Happy Sunday book friends! And long time no see. In all honesty, I’ve been absent because I was too lazy to write anything. I haven’t even read a lot lately either. I did go on a city trip for like a week, but still. Maybe you noticed that I changed my blog theme to winter! These changes always make me excited to write again.
I actually finished Thronebreakers on October 29th, and I’m only just now sitting down to review it. Good thing I’ve read exactly two books since then, because otherwise I would’ve never remembered the details. This book comes with a new set of content warnings, though, so read those if you want and continue on to my review!
Another warning: this review won’t contain spoilers for Thronebreakers itself, but might contain spoilers for Crownchasers. So beware!
By Rebecca CoffindafferMy Rating: ★★★★★
Published 12 October 2021 by Harper Teen
Science fiction | Young adult | Space travel
Alyssa Farshot never wanted to rule the empire. But to honor her uncle’s dying wish, she participated in the crownchase, a race across the empire’s 1,001 planets to find the royal seal and win the throne. Alyssa tried to help her friend, Coy, win the crownchase, but just as victory was within their grasp, Edgar Voles killed Coy—and claimed the seal for himself.
Broken-hearted over her friend’s death, Alyssa is hell-bent on revenge.
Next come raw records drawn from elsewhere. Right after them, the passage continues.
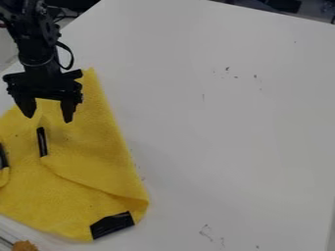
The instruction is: Unfold the cloth from left to right
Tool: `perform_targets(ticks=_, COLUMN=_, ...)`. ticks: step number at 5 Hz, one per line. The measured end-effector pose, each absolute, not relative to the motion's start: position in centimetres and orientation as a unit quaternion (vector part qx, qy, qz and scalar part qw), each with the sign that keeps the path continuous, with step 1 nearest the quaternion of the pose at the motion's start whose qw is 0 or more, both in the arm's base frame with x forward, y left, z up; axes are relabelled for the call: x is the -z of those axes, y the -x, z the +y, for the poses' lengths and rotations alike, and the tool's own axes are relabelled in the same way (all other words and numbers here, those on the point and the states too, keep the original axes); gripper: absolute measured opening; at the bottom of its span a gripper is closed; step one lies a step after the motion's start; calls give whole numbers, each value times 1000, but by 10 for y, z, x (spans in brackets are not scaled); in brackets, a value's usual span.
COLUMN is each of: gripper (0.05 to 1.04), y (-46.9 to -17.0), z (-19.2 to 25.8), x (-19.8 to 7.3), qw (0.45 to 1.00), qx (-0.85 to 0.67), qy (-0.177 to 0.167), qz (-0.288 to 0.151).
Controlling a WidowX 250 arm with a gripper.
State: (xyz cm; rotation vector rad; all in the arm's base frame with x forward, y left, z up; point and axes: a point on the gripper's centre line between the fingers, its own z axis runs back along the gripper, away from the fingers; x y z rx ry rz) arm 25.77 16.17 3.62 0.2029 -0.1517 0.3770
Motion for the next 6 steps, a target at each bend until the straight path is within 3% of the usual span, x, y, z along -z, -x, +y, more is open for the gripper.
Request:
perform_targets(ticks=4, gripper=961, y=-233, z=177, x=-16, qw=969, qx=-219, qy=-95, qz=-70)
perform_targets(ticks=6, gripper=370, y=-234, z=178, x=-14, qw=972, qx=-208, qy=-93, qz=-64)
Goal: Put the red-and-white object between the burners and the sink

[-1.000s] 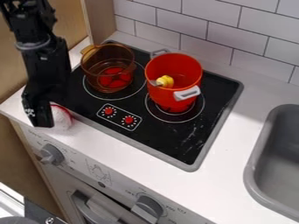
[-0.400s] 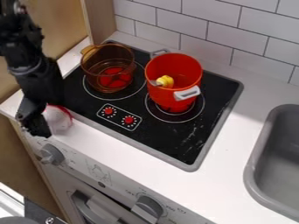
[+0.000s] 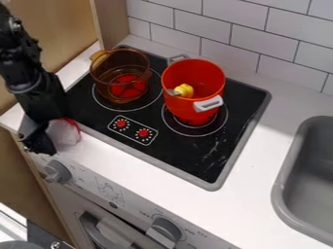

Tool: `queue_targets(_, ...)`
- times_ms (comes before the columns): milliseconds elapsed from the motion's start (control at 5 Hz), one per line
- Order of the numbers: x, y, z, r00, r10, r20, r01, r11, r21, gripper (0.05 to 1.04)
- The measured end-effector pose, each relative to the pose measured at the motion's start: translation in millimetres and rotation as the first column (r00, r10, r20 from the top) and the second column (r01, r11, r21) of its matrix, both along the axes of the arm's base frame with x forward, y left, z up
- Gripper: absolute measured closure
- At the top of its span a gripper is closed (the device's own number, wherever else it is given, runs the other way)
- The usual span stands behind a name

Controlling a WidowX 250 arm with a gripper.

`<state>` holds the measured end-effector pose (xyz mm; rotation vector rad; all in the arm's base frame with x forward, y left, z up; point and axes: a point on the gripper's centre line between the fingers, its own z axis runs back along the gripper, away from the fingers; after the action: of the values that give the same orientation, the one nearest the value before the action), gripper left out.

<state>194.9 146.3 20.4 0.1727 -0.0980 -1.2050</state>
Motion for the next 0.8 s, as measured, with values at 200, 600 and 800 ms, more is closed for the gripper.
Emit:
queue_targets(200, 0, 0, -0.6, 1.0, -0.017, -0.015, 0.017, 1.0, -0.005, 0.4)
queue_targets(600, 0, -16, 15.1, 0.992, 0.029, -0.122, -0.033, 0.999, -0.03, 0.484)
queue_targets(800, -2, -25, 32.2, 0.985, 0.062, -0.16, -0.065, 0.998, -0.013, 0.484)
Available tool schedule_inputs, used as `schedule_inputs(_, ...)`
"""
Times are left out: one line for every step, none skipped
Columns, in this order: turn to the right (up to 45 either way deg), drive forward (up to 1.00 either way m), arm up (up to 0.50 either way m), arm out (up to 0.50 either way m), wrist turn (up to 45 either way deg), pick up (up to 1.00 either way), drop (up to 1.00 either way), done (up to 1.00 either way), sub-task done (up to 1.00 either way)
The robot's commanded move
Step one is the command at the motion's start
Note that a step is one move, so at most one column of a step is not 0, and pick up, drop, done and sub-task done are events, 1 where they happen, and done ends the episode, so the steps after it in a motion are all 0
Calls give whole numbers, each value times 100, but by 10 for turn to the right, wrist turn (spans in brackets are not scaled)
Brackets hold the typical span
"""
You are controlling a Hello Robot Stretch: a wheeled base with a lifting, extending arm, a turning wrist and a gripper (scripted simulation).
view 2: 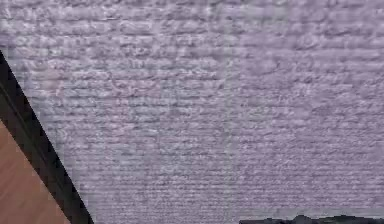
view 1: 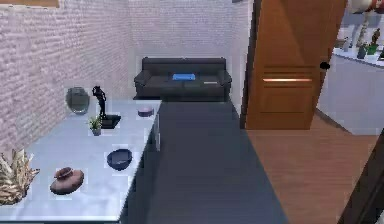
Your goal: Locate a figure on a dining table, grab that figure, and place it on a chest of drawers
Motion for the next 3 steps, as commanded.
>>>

But Edgar is well protected in the kingship. Alyssa will have to rally rivals, friends, and foes from across the empire to take him down and change the course of the galaxy.
My Thoughts on Thronebreakers
Just like Crownchasers, Thronebreakers starts off fast and doesn’t slow down at all. Good thing too, because these books already aren’t very big. And yet a lot is packed within its pages. Also, where Crownchasers felt like a fun adventure, Thronebreakers is a lot darker. The stakes are much higher, and instead of trying to help her friend win the crown, she’s on the run, set on revenge, and thrown into the world of politics she so hoped to avoid. I loved this change of setting, even though it did hurt my feelings a couple of times.
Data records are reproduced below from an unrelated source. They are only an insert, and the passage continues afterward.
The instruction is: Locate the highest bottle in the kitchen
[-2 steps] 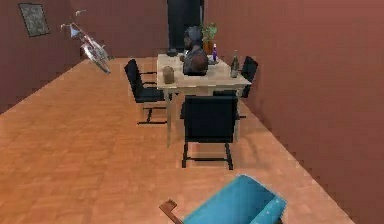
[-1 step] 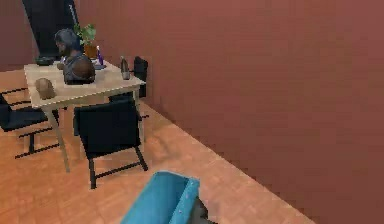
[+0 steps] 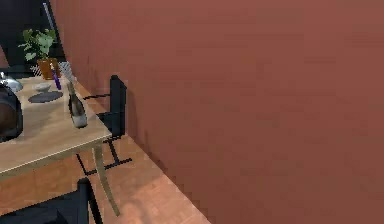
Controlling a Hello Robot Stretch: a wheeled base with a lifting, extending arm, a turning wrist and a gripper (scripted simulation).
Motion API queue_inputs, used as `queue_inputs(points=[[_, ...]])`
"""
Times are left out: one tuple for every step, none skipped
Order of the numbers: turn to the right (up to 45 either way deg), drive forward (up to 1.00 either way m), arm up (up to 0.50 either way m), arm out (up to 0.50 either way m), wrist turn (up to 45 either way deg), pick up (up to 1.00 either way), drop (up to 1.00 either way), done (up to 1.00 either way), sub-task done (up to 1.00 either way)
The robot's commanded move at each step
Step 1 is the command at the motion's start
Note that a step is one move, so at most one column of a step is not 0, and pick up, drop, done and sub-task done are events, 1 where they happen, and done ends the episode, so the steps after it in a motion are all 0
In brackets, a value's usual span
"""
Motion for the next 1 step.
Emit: queue_inputs(points=[[6.0, 0.0, 0.0, 0.0, 0.0, 0.0, 0.0, 0.0, 0.0]])
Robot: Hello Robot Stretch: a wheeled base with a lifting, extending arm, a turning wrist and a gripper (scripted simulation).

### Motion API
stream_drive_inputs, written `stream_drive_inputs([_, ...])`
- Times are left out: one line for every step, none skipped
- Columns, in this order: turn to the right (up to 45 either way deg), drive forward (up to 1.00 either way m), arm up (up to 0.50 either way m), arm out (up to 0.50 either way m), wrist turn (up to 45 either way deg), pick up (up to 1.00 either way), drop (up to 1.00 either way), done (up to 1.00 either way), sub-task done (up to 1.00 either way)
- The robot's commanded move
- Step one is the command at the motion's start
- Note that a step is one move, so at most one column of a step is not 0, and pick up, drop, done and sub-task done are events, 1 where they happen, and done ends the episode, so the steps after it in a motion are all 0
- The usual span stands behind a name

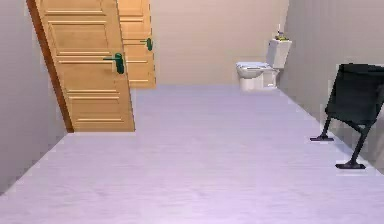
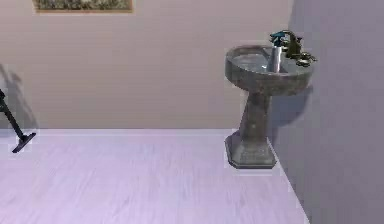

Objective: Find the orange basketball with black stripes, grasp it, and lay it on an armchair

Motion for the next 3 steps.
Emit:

Another aspect I greatly enjoyed was that the quadrant is explored a lot more. Instead of the story being about a bunch of teenagers in their spaceships, it’s now about all of those who are affected by the empire. Thus this isn’t just about justice for those who died in Crownchasers, but also for those who are suffering under the empire itself. This political commentary was missing from book 1 (and also unnecessary to have there, in my opinion), and I greatly enjoyed reading it here. Though to be fair, a large part of this story is still about a bunch of teenagers in their spaceships.
I also totally loved the villains in this story. Edgar is truly the type you kind of understand, but still really want to hate. We got to see more of his background in this novel, and his short POV chapters really highlight that he is a product of his family’s choices. You kind of feel bad for him at the end. Enkindler Ilysium Wythe is just an ass, though. But, just like in book 1, the way he amasses power makes the International Relations major in my very excited. It is definitely something you see in the current world, too. A significant crises can be used for those in power to expand their power by a whole lot, and I loved how this was worked into the book.
Then for character development. Honestly, since this is a (mostly) single POV story, told from Alyssa’s perspective, I felt like she was the only one who had any real development. In book 1 she’s really just a teenager whose only goal in life is to explore the galaxy. Her world is limited to her spaceship, and the rest kind of gets ignored. However, the events of book 1 force her to make different kinds of choices, and to really face where she came from, who raised her, and whether or not to take responsibility for more people than just herself. Even though her rashness at the beginning irritated me quite a lot, I do think her character development was really well done. Her principles never changed, and neither that those of the side characters.